**EXERCISE:**
Scan the listing below and copy each line holding the word "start".

━━━

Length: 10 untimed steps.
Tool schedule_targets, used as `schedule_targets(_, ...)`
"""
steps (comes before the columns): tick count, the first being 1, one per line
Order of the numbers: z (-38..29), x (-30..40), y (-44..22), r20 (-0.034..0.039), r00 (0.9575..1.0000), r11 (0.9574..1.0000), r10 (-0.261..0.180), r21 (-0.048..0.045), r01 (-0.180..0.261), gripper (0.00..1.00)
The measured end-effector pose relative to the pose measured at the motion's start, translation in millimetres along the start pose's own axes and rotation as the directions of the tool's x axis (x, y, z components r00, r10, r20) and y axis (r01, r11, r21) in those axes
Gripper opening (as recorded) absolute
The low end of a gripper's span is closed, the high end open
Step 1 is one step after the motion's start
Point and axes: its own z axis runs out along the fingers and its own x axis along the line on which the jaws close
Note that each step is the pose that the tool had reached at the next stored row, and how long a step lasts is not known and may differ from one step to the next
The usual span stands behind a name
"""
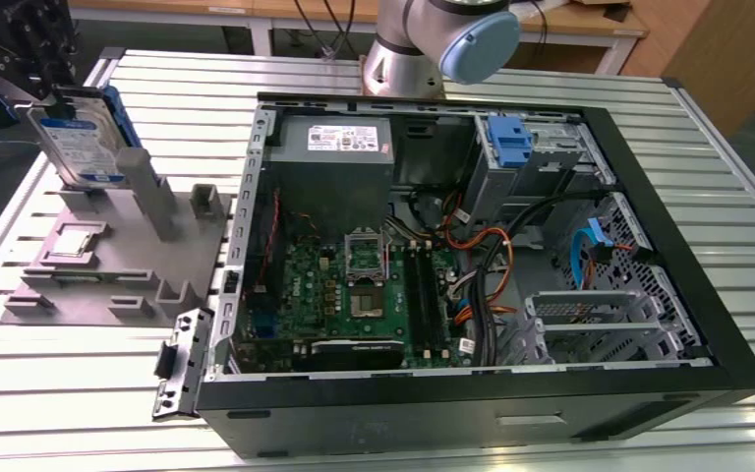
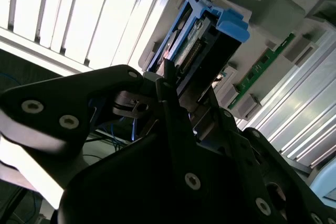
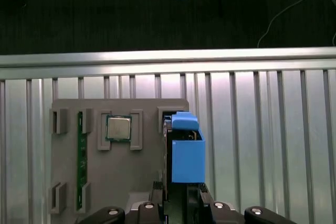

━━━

**RESULT:**
The measured end-effector pose relative to the pose measured at the motion's start, translation in millimetres along the start pose's own axes and rotation as the directions of the tool's x axis (x, y, z components r00, r10, r20) and y axis (r01, r11, r21) in those axes
Step 1 is one step after the motion's start

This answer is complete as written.